What is expected: Look through the material below and copy every line containing the word "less".

Dataset records:
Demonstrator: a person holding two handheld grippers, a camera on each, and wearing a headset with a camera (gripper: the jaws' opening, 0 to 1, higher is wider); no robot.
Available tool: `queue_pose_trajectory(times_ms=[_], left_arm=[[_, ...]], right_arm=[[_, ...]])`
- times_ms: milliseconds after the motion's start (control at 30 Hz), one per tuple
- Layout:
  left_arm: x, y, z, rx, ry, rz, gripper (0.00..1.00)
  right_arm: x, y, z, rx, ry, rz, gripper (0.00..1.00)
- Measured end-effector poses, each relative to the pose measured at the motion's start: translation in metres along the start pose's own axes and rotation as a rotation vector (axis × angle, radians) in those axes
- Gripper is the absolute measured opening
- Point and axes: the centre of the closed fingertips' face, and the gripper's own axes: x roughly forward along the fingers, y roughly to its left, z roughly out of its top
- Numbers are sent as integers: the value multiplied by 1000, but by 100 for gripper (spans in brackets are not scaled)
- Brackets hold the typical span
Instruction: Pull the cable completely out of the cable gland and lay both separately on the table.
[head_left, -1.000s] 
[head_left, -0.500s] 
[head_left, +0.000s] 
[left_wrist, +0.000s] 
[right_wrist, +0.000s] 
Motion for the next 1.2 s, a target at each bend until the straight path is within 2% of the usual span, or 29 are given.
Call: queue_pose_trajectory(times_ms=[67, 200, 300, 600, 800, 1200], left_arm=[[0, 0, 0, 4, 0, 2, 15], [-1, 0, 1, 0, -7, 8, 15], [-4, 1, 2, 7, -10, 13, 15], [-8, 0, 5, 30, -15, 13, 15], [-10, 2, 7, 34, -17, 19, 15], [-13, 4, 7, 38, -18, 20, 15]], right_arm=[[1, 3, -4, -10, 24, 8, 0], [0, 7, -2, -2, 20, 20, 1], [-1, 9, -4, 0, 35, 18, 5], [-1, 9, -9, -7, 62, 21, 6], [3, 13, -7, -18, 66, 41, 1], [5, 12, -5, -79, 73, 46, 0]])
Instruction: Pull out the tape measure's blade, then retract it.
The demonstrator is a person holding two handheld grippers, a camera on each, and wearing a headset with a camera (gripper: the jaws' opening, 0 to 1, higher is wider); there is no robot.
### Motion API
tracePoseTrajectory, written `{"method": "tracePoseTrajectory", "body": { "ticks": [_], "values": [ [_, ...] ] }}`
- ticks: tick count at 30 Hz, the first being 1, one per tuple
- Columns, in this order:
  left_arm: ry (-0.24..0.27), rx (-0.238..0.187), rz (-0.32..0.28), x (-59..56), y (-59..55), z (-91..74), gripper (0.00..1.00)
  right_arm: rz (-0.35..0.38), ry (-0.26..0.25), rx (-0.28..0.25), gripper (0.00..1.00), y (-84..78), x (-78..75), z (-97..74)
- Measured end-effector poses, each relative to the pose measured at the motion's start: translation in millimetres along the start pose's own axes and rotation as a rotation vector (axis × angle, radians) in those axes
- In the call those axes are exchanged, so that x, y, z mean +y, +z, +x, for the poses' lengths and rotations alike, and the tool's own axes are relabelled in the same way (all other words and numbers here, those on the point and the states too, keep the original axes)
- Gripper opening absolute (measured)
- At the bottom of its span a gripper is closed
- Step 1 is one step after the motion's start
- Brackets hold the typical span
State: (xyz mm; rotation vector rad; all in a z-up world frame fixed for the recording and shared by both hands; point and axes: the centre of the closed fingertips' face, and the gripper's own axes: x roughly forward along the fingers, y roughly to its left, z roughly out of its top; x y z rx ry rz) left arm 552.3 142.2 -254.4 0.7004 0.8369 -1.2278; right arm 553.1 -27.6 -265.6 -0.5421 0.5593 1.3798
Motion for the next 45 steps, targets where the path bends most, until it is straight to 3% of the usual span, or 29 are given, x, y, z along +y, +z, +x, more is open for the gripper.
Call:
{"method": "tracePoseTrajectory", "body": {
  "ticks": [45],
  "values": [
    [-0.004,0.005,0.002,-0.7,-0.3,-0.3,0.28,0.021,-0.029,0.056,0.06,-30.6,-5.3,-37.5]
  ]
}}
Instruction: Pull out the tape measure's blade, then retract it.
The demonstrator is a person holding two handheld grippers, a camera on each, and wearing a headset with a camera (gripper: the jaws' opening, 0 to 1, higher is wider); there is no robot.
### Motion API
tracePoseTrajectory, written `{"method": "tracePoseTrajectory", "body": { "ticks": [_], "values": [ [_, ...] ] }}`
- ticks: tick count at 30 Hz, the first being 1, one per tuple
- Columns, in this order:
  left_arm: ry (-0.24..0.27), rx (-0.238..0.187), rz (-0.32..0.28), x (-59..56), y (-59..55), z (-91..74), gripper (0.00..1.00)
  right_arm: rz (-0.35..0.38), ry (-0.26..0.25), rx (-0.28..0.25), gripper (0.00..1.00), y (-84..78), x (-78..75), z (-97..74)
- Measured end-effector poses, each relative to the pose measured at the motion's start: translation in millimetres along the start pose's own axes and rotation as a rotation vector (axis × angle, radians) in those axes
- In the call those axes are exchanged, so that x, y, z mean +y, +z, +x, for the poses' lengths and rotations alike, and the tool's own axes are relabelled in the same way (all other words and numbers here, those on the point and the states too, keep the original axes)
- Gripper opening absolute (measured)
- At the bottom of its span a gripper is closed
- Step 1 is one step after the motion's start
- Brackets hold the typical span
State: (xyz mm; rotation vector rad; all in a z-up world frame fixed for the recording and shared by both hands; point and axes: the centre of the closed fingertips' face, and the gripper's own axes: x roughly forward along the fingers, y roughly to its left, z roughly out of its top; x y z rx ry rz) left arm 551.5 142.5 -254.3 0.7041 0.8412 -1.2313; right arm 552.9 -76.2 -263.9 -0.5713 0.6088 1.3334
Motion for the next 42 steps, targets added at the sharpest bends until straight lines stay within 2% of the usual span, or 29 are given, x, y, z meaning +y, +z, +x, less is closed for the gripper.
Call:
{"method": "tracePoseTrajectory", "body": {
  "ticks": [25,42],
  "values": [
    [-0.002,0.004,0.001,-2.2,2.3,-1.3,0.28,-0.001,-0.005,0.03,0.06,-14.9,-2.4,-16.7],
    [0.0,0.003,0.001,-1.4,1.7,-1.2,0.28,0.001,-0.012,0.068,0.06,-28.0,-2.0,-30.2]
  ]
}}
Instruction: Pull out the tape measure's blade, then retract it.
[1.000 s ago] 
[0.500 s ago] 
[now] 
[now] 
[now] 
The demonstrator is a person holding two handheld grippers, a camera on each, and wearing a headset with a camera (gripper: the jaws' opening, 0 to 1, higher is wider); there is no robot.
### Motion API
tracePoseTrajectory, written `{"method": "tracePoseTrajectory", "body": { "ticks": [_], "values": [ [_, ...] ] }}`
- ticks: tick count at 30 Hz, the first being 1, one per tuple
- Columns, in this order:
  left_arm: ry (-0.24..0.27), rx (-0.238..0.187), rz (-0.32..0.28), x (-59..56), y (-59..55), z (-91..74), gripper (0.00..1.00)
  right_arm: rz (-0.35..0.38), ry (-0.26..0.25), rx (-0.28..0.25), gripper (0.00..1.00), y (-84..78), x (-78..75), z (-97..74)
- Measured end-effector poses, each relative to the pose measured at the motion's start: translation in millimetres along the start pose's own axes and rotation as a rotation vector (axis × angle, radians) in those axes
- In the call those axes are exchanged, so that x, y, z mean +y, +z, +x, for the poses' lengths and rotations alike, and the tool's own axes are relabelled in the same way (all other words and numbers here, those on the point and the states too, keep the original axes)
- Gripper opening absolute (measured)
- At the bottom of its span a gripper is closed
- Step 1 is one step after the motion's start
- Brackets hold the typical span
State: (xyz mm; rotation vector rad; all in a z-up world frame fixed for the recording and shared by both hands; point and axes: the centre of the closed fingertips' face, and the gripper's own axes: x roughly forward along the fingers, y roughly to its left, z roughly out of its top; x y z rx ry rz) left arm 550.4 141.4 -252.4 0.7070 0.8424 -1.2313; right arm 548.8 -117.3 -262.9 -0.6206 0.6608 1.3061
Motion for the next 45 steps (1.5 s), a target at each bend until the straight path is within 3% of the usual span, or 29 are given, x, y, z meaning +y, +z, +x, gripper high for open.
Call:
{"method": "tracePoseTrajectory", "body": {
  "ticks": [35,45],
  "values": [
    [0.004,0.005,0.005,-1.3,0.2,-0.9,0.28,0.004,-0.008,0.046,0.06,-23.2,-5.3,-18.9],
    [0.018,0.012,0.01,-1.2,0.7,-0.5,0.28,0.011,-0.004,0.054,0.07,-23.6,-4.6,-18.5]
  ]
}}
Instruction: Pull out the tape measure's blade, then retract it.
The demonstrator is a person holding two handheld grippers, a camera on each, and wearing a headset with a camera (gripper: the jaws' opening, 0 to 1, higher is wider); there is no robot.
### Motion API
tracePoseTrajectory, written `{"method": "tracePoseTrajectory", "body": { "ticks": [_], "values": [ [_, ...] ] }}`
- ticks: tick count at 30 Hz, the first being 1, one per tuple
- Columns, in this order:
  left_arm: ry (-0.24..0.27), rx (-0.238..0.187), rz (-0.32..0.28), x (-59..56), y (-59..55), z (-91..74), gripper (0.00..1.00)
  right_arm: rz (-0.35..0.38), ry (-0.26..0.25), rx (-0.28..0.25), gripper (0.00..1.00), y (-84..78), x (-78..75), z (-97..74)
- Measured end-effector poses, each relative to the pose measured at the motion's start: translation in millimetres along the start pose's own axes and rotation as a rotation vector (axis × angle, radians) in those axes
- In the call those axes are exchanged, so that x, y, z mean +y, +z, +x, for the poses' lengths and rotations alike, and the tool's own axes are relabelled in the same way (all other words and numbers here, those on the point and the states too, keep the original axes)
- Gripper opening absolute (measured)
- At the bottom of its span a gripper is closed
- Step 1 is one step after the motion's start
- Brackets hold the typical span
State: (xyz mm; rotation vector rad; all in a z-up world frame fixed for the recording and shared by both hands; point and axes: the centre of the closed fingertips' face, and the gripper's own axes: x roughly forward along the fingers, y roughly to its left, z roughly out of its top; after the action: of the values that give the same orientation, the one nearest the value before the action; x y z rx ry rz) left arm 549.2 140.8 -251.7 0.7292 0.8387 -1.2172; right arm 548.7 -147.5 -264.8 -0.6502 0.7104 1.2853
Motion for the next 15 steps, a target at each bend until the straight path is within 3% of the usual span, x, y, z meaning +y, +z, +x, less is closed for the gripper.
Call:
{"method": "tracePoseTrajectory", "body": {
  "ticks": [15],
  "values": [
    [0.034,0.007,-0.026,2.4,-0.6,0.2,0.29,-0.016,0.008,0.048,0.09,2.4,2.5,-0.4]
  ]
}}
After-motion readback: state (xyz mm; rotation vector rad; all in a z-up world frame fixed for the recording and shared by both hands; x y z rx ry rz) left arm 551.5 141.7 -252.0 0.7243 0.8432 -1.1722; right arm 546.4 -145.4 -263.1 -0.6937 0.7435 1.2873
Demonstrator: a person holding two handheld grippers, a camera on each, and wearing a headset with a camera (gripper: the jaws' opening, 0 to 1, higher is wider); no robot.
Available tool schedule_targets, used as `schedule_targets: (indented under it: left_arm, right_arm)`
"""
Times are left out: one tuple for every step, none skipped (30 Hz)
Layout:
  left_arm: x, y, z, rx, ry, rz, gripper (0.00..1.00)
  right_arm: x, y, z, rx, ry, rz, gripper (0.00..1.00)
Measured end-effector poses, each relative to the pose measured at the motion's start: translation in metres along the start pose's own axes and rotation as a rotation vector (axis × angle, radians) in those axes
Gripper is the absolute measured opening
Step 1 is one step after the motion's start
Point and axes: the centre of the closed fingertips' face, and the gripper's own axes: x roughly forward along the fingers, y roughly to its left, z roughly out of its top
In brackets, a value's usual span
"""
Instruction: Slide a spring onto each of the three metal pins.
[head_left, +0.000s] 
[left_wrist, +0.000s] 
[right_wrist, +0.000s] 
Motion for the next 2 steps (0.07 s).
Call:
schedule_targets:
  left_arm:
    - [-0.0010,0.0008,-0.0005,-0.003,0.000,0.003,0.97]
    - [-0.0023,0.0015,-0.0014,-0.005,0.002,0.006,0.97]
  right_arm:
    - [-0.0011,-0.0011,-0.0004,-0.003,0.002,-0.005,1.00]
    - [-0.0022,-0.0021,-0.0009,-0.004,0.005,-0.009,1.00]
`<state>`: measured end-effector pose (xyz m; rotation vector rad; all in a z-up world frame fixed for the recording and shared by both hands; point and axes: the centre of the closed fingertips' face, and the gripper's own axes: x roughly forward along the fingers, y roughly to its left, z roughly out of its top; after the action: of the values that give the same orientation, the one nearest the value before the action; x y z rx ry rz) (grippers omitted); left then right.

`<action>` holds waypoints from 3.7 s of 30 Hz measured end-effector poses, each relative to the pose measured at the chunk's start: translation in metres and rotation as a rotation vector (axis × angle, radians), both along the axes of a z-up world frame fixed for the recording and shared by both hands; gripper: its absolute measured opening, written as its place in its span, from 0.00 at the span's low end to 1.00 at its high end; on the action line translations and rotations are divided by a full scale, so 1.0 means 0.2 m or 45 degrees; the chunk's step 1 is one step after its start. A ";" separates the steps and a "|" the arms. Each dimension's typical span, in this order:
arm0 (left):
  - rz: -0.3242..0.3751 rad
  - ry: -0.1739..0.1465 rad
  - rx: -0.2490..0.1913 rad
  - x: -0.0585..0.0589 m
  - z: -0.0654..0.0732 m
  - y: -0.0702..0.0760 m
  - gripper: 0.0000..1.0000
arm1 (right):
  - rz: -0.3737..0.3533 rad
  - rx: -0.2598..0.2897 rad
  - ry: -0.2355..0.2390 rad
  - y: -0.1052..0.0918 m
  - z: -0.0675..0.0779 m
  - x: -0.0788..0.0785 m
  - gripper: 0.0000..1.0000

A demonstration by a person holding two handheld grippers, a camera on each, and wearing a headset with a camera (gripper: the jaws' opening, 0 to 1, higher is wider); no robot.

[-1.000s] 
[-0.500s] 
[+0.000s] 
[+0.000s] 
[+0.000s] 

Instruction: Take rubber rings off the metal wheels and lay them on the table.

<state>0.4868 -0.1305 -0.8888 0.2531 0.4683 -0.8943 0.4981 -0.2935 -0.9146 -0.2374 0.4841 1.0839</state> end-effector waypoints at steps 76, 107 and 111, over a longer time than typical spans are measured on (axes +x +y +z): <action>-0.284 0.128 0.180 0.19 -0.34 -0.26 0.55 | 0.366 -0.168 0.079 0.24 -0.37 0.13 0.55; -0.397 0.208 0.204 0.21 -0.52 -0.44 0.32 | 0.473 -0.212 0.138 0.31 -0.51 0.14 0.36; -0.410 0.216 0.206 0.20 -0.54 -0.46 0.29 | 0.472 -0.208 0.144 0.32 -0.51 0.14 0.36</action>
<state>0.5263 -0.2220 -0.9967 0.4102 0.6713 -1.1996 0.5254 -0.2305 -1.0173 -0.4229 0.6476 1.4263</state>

Result of this exercise:
Motion for the next 42 steps, targets added at the sharpest bends until straight lines stay within 2% of the usual span, or 29 are given, x, y, z meaning +y, +z, +x, less is closed for the gripper.
Motion for the next 15 steps, a target at each bend until the straight path is within 3% of the usual span, x, y, z meaning +y, +z, +x, less is closed for the gripper.

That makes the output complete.